February 5, 2009

Dulce de Naranja Agria (Seville Orange)

Filed under: dessert,fruit,recipes — Jose @ 6:08 pm

from the farm to your door

I heeded my own advice last week and ordered some Sevilles from a farm down in Reedley, California.  I only had in mind that I’d juice them, but they were so beautiful that I felt guilty not using every bit of them.  To this end, I peeled them (zesting some for use),  juiced them (used for mojo), extracted their pulp (from which I fashioned a rope… jk), dried and preserved the seeds (for planting, someday) and made this dessert with their piths.

  • It’s goin down:

  • 10-12Peeled, halved, Seville oranges (naranja agria),  with pulp extracted
  • 4 CupsWater
  • 3.5 CupsSugar
  • 1 Cinnamon stick

It is easiest to peel the Sevilles when they are firm, which is also a sure sign you have a fresh orange.  Hold the orange in the palm of your hand as you peel in a clockwise motion (or counter if you are a lefty) with the other.   I use a vegetable peeler but you can also use a sharp paring knife to peel the oranges. Either way, if you are a fruit peeling badass, you will peel the entire skin in one continuous strip.

peeleandando

Cut the oranges in half, along their “waists”.  Juice the oranges well,  being ever careful not to tear the piths.  I know you wanna get aggressive cuz you be juicin’, but please, be gentle!

Remove the pulp and seeds content from each half.   You want to get to the white, dry part of the fruit. I use a grapefruit spoon to get under one of the segments and then work my way around, scooping out the rest.  Wash them and remove any remaining pulp matter.   Place in a large pot with water to cover, under high heat and bring to a boil.  Once it does, strain the oranges and rinse out the pot.  Do this twice. If you omit this step the syrup and the oranges themselves will be way too bitter (unless you like it that way).

Take your twice boiled oranges and set them aside. Place the pot back on the stove and add the 4 cups water, 3.5 cups sugar and the cinnamon stick and place under medium heat.
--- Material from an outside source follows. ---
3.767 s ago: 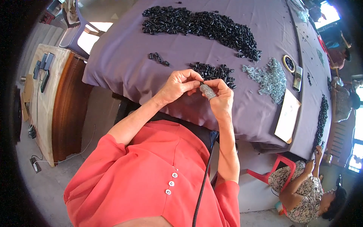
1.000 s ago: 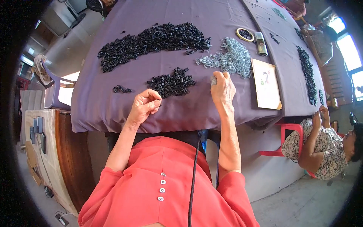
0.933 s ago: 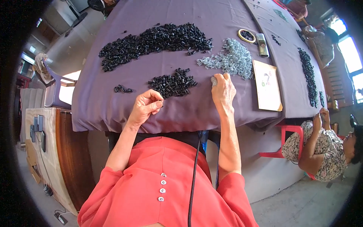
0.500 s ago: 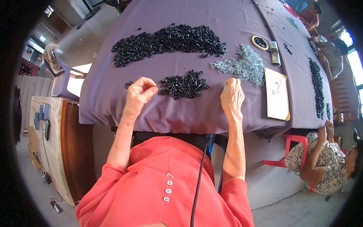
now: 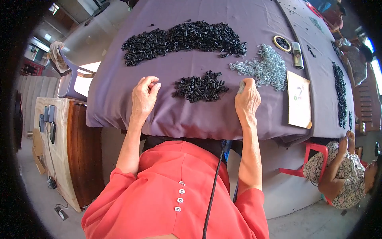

Stir frequently until the sugar has dissolved.   Add the orange halves to the pot, bring to a simmer, reduce heat to low and cover.

islas l'range

As they cook, the orange piths go from an orangey white color to translucent.  This doesn’t happen all at once and you will see them changing as you check every so often.  They will take at least an hour and a half or more, depending on how chewy you want them to be.  I like them a bit on the less chewy side so I cook for longer (up to 2 hours).   Just taste for texture once they are translucent and see what you like. You will also want to taste the syrup and make sure it has some orange flavor (not just cinnamon). If the syrup is weak, take a couple of 3-4 inch segments of the peel and cook along with the piths for 15 minutes or so. BAM! Orange flavor boost.

img_8815-1

Once done, remove to a large bowl and let cool. Once they reach room temperature, place covered bowl in the refrigerator. Enjoy at your leisure; these will keep for a couple of months, at least.
queso con
You can eat these straight up or on toast but I like them with a mild, savory cheese such as Monterey Jack, thinly sliced. The salty creaminess of the cheese perfectly balances the bitter sweetness.

My mother usually made this dessert with grapefruit (available year round), using the same method. I’ve also seen this made with lemon. Maybe I’ll go eXtreme and try this with the largest of the citrus fruits, the Pumelo.